A zona de conforto pode ser desconfortável


Cento e sessenta dias depois de ter levantado voo à oitava hora do ano em direção a Innsbruck, estou a salvo, vivinha da silva e já com uma bagagem interessante de experiências. Se no primeiro mês houve a fase de reconhecimento de território dentro e fora de casa, arrumação de tudo o que trouxemos, decoração e personalização de um espaço novo e nosso, uma série de rotinas a adquirir, o (re)descobrir do que é morar num lugar cheio de neve, o entusiasmo do que viria a ser descoberto e uma entrevista de emprego que chegou muito rápido, o segundo mês foi tempo de assentar os pés na terra. Ao contrário da meta que eu limitara e, de acordo com o que me diziam, o trabalho não chegou rápido e tive de abrandar o ritmo para sobreviver. Comecei a aceitar que se os meus dias tinham, finalmente, horas sem fim, o melhor a fazer seria aproveitar essa vantagem. Passei a não definir horas para nada e a aproveitar a oportunidade de poder fazer depois, se não me apetecesse no momento. Comecei a definir tarefas sem prazo e sem punição se demorassem muito a serem feitas, coisa que começou a funcionar maravilhosamente bem. O tempo tem passado muito rápido desde aí, porque estou mais lenta e não tenho pressa para nada. Este meu novo lado poderia irritar o meu eu atarefado, mas é uma adaptação necessária. 

Os terceiro e quarto meses foram de muito passeio, de desfrutamento do que estava tão bem encaminhado. As oscilações emocionais deram lugar a uma serenidade assustadora: estava tudo demasiado bem. Comecei a sentir-me a estagnar, a ser levada pelo tempo que tenho e a sentir-me demasiado confortável. Foi isso que me fez tomar uma decisão no início de maio: pôr um fim ao tempo livre com as armas que tinha. Já que o alemão ainda não está suficientemente bom para passar a procurar outro tipo de empregos, como serviços, e as empresas na minha área não estão em fase de recrutamento de malta sem experiência, o plano B passou a ser uma realidade. Felizmente esse plano mantém-se em segundo lugar porque um dia depois de decidir mexer-me noutro sentido, marcaram-me duas entrevistas de emprego. Na primeira passei a uma segunda fase e quanto à segunda, ainda estou sem novidades. O quinto mês que prometia tirar-me o sossego e arranjar soluções para sair da zona de conforto que me assusta, foi um mês de esperança e revitalização do sonho. Sonho esse que ainda pode ficar por terra no sexto mês. Mas se assim for, estou aqui para uma nova readaptação.
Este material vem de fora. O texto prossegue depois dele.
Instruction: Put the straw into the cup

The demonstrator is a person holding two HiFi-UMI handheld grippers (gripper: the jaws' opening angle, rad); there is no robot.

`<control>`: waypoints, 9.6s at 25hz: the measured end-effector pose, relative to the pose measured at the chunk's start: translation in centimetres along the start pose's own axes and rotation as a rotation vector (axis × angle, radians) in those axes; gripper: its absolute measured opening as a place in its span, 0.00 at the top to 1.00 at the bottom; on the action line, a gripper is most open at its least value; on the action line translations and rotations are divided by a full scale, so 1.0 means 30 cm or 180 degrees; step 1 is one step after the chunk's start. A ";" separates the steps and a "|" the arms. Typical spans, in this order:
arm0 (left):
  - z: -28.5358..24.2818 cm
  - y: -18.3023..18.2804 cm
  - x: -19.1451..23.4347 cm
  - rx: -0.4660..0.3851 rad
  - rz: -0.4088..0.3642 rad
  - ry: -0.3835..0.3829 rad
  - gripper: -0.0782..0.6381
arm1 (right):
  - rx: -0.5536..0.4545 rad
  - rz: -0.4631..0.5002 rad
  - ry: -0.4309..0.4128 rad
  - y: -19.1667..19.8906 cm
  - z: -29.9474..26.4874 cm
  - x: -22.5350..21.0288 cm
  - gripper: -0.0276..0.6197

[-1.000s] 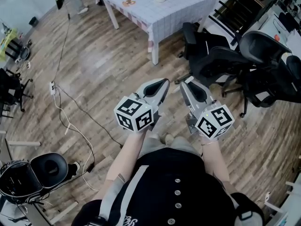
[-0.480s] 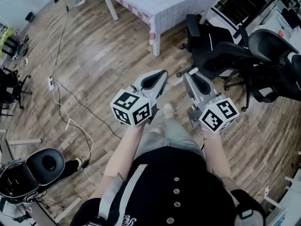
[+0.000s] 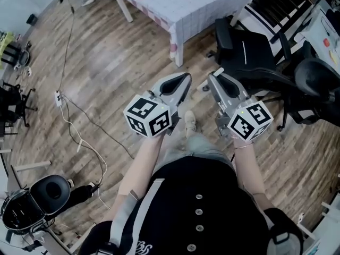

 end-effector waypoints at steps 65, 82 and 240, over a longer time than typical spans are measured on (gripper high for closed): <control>-1.112 -0.615 1.319 0.0313 -0.0032 0.0476 0.89 | -0.0152 -0.0061 0.0331 -0.465 -1.415 -1.046 0.89; -1.194 -0.563 1.405 0.0339 0.0250 0.0350 0.89 | 0.0107 -0.0207 0.0252 -0.405 -1.501 -1.134 0.89; -1.108 -0.556 1.328 0.0176 0.0124 0.0518 0.89 | 0.0342 0.0074 0.0519 -0.337 -1.494 -1.040 0.96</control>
Point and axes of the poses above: the fingertips, and each gripper's own axes: z backward along the fingers, x to its left, y out of its underside, the point moved 2 cm from there along z, backward along the fingers
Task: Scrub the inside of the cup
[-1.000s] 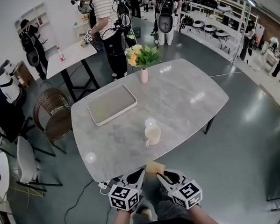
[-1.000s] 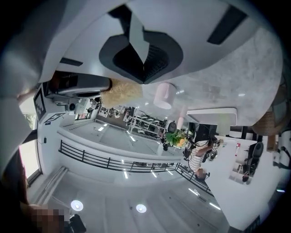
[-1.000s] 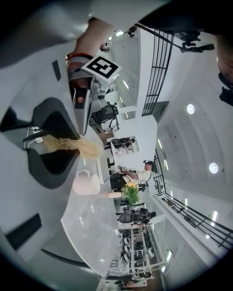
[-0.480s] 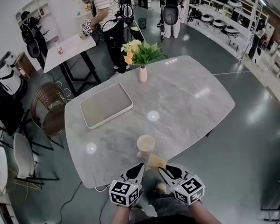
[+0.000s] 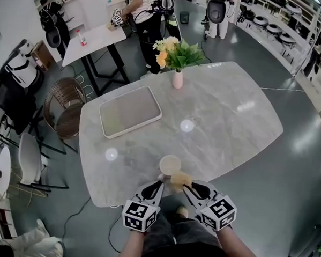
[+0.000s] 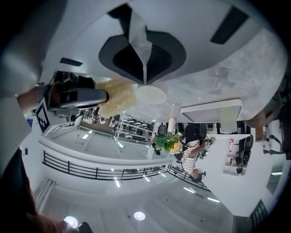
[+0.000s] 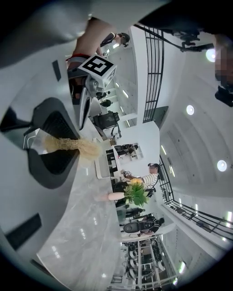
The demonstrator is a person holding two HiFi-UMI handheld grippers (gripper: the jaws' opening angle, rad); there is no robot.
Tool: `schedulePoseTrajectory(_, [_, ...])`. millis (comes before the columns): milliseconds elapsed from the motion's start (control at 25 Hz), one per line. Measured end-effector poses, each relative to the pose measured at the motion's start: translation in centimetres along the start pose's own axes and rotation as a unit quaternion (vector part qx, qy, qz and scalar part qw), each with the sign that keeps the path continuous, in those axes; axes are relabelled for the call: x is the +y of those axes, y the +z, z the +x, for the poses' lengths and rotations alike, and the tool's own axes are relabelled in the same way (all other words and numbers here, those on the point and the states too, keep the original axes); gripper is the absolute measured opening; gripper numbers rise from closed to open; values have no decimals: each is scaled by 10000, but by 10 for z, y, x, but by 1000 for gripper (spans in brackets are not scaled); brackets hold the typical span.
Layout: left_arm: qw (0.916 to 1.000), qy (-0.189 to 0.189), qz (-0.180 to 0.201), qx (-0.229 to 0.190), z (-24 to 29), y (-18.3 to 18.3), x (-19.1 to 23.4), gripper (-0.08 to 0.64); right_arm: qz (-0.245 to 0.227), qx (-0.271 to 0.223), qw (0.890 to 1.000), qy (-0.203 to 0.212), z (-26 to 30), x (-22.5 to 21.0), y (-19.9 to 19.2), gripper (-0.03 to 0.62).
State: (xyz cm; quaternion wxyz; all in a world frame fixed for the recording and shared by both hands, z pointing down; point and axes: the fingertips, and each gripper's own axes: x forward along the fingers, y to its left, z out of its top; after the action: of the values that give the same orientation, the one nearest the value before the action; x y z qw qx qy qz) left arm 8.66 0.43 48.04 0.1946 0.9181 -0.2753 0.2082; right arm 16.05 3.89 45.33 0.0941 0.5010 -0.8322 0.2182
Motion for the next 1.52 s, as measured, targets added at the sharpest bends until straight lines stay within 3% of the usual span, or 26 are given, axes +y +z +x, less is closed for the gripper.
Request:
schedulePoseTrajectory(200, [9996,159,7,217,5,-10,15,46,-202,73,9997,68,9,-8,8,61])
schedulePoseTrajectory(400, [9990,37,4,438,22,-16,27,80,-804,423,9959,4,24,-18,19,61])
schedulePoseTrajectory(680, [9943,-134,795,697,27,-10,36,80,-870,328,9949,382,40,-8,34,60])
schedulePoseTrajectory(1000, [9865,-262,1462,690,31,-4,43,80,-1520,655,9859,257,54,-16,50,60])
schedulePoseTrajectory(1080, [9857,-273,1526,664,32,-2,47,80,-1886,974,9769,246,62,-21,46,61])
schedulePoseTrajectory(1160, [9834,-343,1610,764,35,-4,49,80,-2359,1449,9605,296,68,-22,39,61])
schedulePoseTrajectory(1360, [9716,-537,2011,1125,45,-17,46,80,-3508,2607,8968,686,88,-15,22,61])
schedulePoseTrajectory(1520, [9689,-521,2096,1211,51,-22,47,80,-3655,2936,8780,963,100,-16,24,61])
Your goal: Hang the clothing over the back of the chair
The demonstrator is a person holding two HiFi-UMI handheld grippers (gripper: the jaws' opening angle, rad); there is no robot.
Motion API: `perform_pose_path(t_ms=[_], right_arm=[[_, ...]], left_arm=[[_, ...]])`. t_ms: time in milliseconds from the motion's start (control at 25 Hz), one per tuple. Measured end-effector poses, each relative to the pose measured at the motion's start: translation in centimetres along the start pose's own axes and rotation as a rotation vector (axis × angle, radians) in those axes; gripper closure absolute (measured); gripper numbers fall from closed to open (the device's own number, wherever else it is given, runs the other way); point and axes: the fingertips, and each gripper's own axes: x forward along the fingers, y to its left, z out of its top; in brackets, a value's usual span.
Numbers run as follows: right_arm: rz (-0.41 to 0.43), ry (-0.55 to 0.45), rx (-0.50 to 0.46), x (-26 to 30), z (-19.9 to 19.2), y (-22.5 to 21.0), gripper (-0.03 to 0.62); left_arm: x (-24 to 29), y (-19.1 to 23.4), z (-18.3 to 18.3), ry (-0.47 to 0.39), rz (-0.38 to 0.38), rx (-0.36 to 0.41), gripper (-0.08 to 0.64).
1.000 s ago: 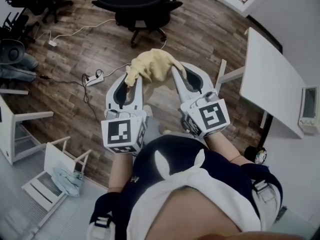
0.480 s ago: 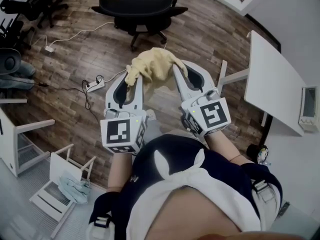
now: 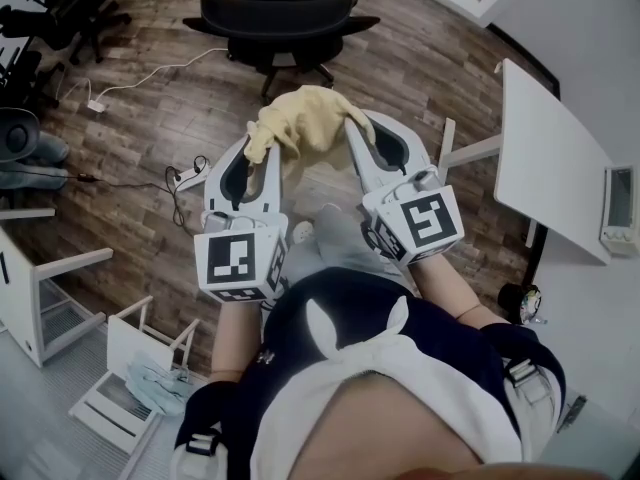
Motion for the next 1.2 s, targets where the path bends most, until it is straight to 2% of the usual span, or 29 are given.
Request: perform_pose_path(t_ms=[520,1200], right_arm=[[-0.011,-0.021,-0.008,3.5,0.9,-2.4,0.566],[-0.051,-0.129,-0.053,8.6,5.9,-7.4,0.566]], left_arm=[[4.1,1.9,1.4,-0.019,-0.024,0.012,0.463],[9.9,3.3,7.6,-0.101,-0.071,0.079,0.463]])
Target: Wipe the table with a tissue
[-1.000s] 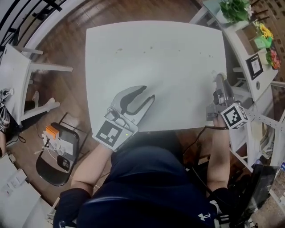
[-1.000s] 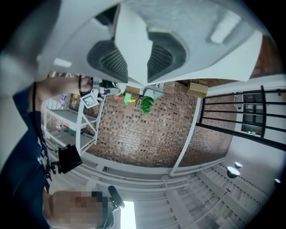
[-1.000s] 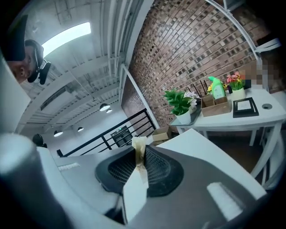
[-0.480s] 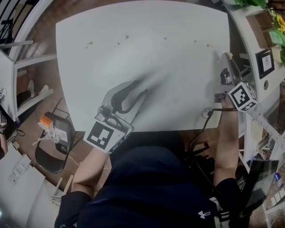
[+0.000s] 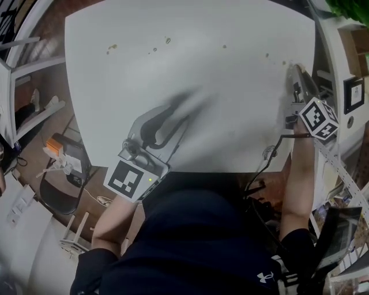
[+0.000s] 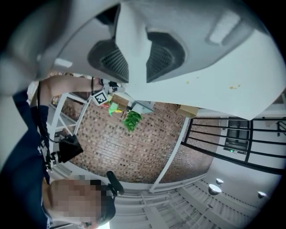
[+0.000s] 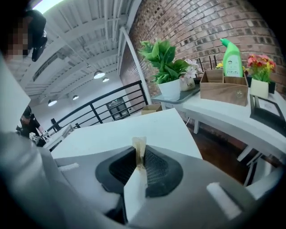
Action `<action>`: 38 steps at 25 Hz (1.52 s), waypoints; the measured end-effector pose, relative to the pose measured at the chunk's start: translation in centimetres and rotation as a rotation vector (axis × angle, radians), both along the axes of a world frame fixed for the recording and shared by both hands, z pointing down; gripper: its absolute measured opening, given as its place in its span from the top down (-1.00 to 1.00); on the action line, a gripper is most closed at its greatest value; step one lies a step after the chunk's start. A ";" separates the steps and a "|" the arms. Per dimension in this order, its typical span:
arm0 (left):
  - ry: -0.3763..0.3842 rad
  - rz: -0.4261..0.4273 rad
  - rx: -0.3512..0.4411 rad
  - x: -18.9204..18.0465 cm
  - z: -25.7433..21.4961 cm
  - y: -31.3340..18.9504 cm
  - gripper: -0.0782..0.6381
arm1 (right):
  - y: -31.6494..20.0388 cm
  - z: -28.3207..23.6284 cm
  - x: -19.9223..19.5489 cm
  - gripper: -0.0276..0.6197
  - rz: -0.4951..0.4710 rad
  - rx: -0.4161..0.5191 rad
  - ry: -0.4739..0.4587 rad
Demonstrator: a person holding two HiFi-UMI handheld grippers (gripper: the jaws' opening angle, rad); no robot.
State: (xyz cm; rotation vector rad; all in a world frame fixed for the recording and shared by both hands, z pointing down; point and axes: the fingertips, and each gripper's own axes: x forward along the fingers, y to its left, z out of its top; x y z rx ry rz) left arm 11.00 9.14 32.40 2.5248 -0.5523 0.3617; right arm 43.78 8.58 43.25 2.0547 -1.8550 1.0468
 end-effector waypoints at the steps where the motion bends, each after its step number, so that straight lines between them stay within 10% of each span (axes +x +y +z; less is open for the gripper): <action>1: -0.002 -0.003 -0.005 -0.3 0.2 -0.1 0.44 | -0.1 0.4 0.1 0.78 -0.005 -0.022 0.028; 8: 0.016 -0.042 -0.014 -1.3 0.3 -1.4 0.45 | -0.7 2.1 0.3 0.79 -0.057 -0.144 0.192; 38: 0.044 -0.018 -0.035 -3.0 -0.3 -2.4 0.45 | 0.0 2.7 -0.1 0.81 0.017 -0.203 0.083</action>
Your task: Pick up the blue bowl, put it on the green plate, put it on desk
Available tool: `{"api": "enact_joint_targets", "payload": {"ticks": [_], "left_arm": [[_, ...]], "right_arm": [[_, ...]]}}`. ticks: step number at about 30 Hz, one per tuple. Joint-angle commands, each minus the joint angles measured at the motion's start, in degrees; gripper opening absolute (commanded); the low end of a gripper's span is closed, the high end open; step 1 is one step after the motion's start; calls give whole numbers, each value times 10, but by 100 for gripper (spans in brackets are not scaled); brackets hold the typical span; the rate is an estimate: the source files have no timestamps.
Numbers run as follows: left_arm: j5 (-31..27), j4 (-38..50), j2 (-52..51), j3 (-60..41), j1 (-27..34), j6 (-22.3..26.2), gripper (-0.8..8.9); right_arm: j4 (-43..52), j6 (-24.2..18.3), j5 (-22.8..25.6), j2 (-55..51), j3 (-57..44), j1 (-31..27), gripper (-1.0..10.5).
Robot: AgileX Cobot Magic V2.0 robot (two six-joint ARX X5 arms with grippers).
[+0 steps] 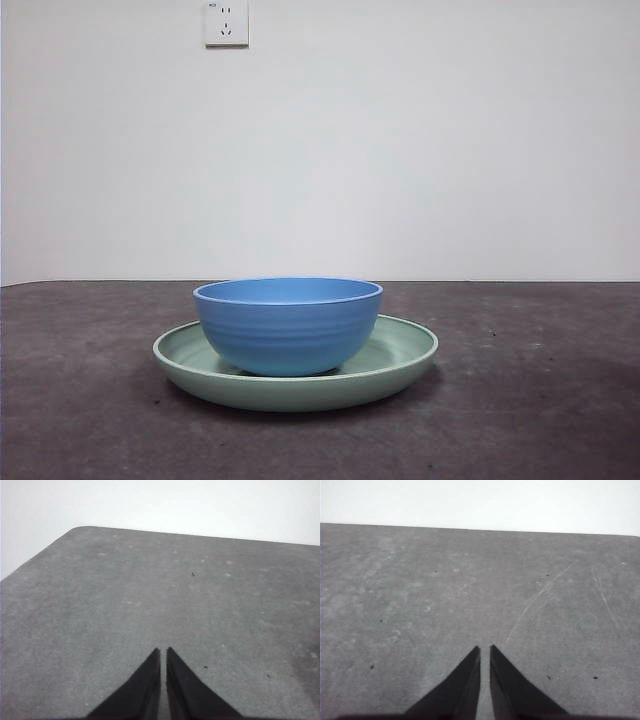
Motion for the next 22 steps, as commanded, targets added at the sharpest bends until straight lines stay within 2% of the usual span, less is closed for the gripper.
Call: {"api": "enact_joint_targets", "payload": {"ticks": [1, 22], "left_arm": [[-2, -4, -1, -12, 1, 4, 20], [-2, -4, -1, -12, 1, 4, 20]], "right_arm": [[1, 9, -1, 0, -3, 0, 27], [9, 9, -1, 0, -3, 0, 27]]}}
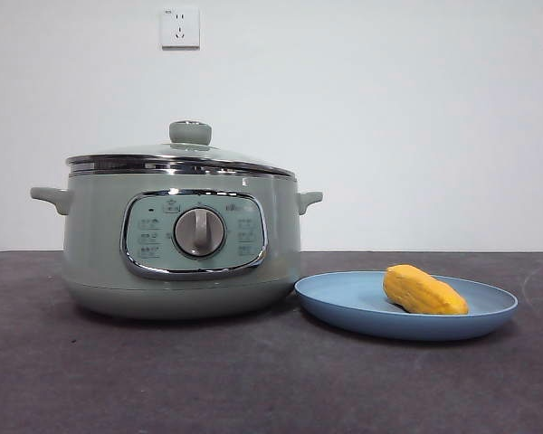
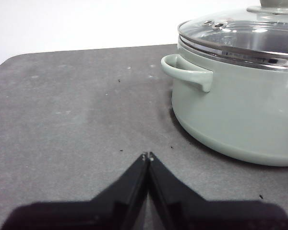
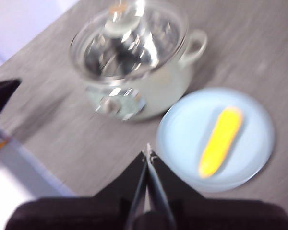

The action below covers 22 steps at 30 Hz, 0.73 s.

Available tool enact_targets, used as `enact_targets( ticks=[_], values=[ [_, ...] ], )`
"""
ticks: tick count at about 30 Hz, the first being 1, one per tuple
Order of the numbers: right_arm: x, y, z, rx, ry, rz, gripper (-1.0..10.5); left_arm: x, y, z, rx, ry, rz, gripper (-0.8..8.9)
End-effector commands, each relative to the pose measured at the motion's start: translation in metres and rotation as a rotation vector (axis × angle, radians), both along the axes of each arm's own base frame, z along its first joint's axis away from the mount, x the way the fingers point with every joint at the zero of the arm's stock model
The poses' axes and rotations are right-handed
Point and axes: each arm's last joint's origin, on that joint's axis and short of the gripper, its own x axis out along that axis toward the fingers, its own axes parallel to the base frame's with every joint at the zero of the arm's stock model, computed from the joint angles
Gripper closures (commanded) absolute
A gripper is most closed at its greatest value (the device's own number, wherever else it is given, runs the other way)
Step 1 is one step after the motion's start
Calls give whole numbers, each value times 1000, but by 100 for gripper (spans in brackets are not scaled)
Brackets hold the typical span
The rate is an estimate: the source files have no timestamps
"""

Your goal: Take the corn out from the steamer,put the corn on the plate,close the lid

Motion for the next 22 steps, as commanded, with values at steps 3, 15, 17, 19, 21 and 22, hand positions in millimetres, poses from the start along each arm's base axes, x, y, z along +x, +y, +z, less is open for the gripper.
enact_targets(
  ticks=[3, 15, 17, 19, 21, 22],
  values=[
    [-13, -10, 4, 26, -230, -49, 946, 1, 0, -4, -7, 11, 4, 817],
    [-12, -26, -102, 62, -522, -258, 946, 1, 0, -4, -7, 11, 4, 817],
    [-11, -28, -122, 46, -516, -315, 946, 1, 0, -4, -7, 11, 4, 817],
    [-10, -29, -140, 43, -487, -354, 946, 1, 0, -4, -7, 11, 5, 817],
    [-9, -29, -156, 56, -453, -384, 946, 1, 0, -4, -7, 11, 4, 817],
    [-9, -30, -162, 61, -441, -404, 946, 1, 0, -4, -7, 11, 4, 817]
  ],
)
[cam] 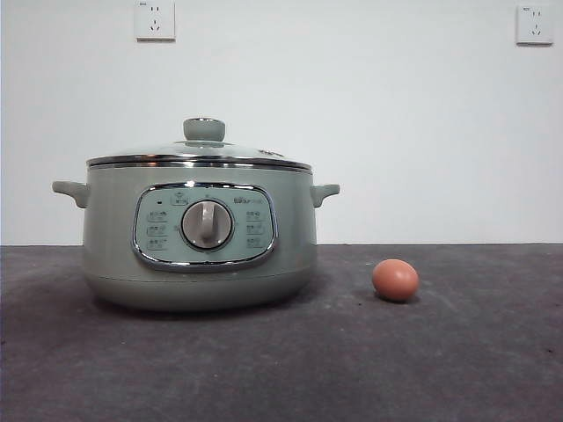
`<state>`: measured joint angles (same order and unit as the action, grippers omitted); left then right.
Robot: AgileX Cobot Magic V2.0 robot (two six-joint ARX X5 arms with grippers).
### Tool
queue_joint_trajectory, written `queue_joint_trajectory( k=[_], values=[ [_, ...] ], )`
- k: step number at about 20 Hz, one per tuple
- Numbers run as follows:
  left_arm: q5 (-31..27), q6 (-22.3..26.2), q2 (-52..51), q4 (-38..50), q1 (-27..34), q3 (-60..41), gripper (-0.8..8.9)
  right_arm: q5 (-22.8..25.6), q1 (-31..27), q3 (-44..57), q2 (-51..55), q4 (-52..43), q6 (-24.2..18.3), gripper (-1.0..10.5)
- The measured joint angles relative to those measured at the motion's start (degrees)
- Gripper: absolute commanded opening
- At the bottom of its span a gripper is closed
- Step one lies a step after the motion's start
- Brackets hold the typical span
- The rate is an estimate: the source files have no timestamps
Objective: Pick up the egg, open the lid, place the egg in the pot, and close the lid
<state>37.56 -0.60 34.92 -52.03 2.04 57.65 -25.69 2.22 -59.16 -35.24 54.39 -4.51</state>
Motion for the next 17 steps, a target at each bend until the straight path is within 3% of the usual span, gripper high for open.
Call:
queue_joint_trajectory(
  k=[10,17],
  values=[
    [0.17,0.35,0.79,1.16,0.00,0.31,6.27,-0.28,0.00,0.00,-1.03,-0.42,0.02,5.2],
    [0.17,0.44,12.09,1.77,-1.36,7.74,6.26,-3.52,0.00,0.00,-6.64,-5.95,1.09,5.2]
  ],
)
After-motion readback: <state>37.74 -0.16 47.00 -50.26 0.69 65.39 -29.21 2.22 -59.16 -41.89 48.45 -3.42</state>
Quanto a toda a transformação emocional, consigo manter tudo o que disse anteriormente: preferia ter trazido os meus amigos e família, mas não tenho saudades. Sinto falta das saídas à noite e das atividades que aqui (ainda) não são sequer hipótese por causa da língua, mas não sofro ou deprimo por elas, é mais uma nostalgia que vive em mim e que, um dia, me vai fazer ir atrás de todas as pessoas de quem gosto e que não couberam na mala de porão. Se planeássemos ficar aqui para sempre, talvez sentisse essas saudades, essa falta que ultrapassa a sensação desagradável de nostalgia. Mas não é, para o bem e para o mal, isto é apenas uma fase. 

Falta ainda refletir quanto à adaptação social, que como casal está a ser extremamente serena e com rigorosamente nenhuma dificuldade - exceto eu nunca estar calada e o Pedro ter de me ouvir sempre a falar de assuntos novos. Exteriormente, começamos sair com pessoas que moram cá, os vizinhos começam a reconhecer-nos e cumprimentam-nos familiarmente - mesmo quando vão em soutien aos arrumos -, nas lojas compreendem o nosso alemão e conseguimos responder na língua nativa sem, geralmente, recorrer ao inglês. Já conheço os senhores dos correios, os lugares de tudo nos supermercados e estamos bem encaminhados quanto ao conhecimento das tradições locais.

Resumindo, para mim não há nenhum lado mau. Há fases que não são boas mas existem para nos tirarem da zona de conforto e ensinar-nos que há sempre uma volta a dar.